Every passion has at least five dimensions. But in our touch and go world, we are allowed only one dimension of any passion, two at the most. After that we are labelled. Fanatic. Nut. Bore. And both we and the passion find a shelf and shut up.

 

Not me. Over the next many years (I hope) I am going to write even more about my passion for the moon and the Earth and science and religion and the wonder and wondrousness of it all. I am not a label. Neither are you. We are just us. We have passions. With all their richness.

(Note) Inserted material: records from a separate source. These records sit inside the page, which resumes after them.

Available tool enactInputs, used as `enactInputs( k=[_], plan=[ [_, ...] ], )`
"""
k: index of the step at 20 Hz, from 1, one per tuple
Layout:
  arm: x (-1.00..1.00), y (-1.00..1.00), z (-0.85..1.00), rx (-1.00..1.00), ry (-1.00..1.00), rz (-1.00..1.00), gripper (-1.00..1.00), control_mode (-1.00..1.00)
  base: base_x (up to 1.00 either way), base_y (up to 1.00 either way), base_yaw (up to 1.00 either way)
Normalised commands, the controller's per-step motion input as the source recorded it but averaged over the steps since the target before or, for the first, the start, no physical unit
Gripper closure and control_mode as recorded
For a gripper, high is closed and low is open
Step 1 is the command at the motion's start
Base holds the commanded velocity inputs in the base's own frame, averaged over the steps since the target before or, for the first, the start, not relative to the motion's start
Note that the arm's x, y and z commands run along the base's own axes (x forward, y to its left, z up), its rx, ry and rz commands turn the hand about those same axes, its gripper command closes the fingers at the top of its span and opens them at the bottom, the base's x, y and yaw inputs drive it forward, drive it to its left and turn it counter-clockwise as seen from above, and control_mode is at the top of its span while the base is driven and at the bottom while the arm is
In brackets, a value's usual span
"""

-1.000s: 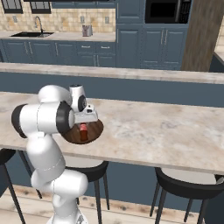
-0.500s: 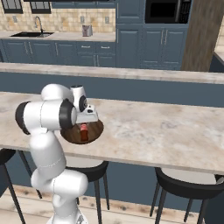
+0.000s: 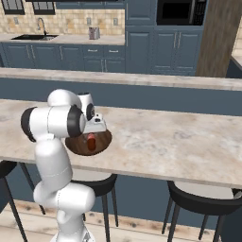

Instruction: Open the fridge, grab two sodas, and place both sodas inside the bowl with ice on the dining counter.

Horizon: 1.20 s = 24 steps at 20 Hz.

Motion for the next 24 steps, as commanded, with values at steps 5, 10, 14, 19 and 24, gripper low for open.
enactInputs(
  k=[5, 10, 14, 19, 24],
  plan=[
    [-0.04, 0.0, -0.07, 0.0, -0.01, 0.0, -1.0, -1.0, 0.0, 0.0, 0.0],
    [-0.4, 0.0, 0.01, 0.0, -0.06, -0.01, -1.0, -1.0, 0.0, 0.0, 0.0],
    [-0.56, 0.0, 0.25, 0.0, -0.12, -0.02, -1.0, -1.0, 0.0, 0.0, 0.0],
    [-0.58, 0.0, 0.48, 0.0, -0.13, -0.03, -1.0, -1.0, 0.0, 0.0, 0.0],
    [-0.4, 0.0, 0.66, 0.01, -0.08, -0.03, -1.0, -1.0, 0.0, 0.0, 0.0]
  ],
)
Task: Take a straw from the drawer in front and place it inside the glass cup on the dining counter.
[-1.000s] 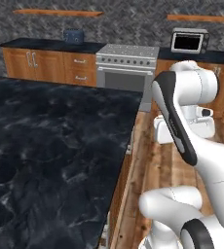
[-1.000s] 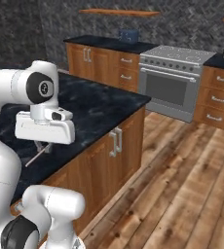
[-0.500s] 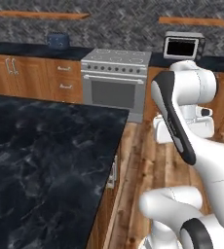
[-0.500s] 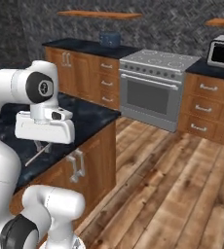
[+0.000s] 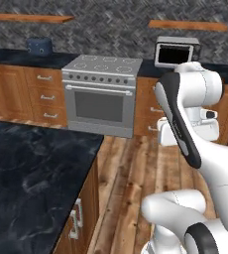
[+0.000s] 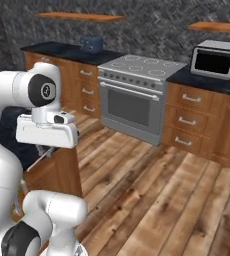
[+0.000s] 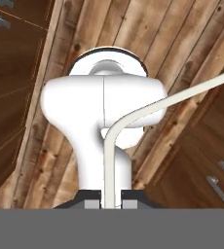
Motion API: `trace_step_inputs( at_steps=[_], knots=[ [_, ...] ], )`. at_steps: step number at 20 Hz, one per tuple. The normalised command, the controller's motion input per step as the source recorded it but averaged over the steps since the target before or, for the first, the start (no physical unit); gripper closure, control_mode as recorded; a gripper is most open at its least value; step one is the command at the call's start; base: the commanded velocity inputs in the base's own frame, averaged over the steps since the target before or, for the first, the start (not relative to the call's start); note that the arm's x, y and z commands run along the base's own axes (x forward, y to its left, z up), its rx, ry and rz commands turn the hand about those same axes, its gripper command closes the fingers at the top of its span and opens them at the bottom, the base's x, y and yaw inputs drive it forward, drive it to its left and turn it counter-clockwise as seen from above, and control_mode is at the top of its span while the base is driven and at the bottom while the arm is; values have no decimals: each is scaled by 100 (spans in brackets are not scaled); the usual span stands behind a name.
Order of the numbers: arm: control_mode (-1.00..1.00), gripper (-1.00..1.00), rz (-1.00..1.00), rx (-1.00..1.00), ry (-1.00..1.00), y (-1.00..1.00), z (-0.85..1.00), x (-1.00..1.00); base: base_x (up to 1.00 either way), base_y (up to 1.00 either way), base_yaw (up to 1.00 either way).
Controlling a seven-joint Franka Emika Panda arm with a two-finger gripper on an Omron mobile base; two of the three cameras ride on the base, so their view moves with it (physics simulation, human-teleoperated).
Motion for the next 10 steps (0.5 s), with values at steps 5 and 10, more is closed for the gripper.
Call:
trace_step_inputs(
  at_steps=[5, 10],
  knots=[
    [100, 100, 0, 0, 0, 0, 0, 0, 86, -30, 13],
    [100, 100, 0, 0, 0, 0, 0, 0, 90, -41, 34]
  ],
)
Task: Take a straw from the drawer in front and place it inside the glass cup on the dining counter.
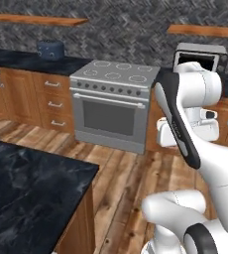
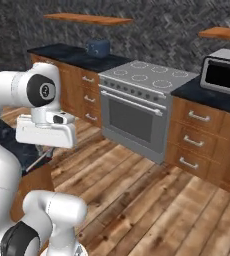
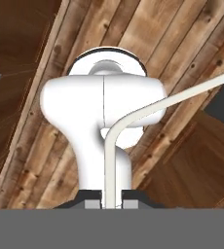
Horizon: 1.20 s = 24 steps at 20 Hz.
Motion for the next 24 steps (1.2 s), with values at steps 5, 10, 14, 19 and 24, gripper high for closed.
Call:
trace_step_inputs(
  at_steps=[5, 10, 14, 19, 24],
  knots=[
    [100, 100, 0, 0, 0, 0, 0, 0, 81, -57, 40],
    [100, 100, 0, 0, 0, 0, 0, 0, 67, -39, 53],
    [100, 100, 0, 0, 0, 0, 0, 0, 71, -42, 59],
    [100, 100, 0, 0, 0, 0, 0, 0, 77, -48, 58],
    [100, 100, 0, 0, 0, 0, 0, 0, 96, -35, 52]
  ],
)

Yay.

 

So today I want to honour Rebecca Boyle’s take on the moon and the earth[1]. I hope you will love this exposition as much as I do.

 

 

THE PERKS OF A MOON

 

Earth remains unique, in this solar system and everywhere else we have looked so far. It is the only planet known to harbour life. It is the only planet whose active innards sculpt its outer face, in the form of plate tectonics, a process that itself plays a role in the dispersal and evolution of life. It is the only planet with an atmosphere thick enough to support liquid water, a climate that has remained stable for millennia and a just-right distance from its sun that keeps it warm but not too hot. These conditions exist at least in part because of Earth’s moon.

 

The moon’s role in Earth’s history goes back to the very beginning, some 4.5 billion years ago, when a planet the size of present-day Mars collided with the infant Earth. The cataclysm left behind an incandescent, oblong Earth and a boiling moon. The moon has been cooling and moving away from Earth ever since. The planet became more spherical as the moon began to reduce, and Earth’s crust flexed under the resulting tidal force. The early crust deformed, possibly causing the onset of tectonics. The moon’s recession also slows Earth’s spin, lengthening our day by almost two million seconds every century.

 

The moon’s pull guards Earth’s axis, keeping the planet near a constant 23.5-degree tilt with respect to the sun. This configuration protects Earth’s climate over millennia .… The moon provides the primary influence over Earth’s tides, which shape coastlines and the life in the oceans. Our moon’s tides most likely played a role in evolution, shepherding the first plants and tetrapods from the salty marshes of the coasts and onto land.

 

The moon is more than a silent, spectral satellite; it is a world unto itself, which earth’s occupants have both used and contemplated since the first sighted beings looked skyward. Earth would not be Earth without the moon. neither would the oceans or poetry, or religions, or science, or any of us.

 

 

True love?

 

[1] ‘The Race to Find Alien Moons’, Rebecca Boyle, Scientific American, March, 2021.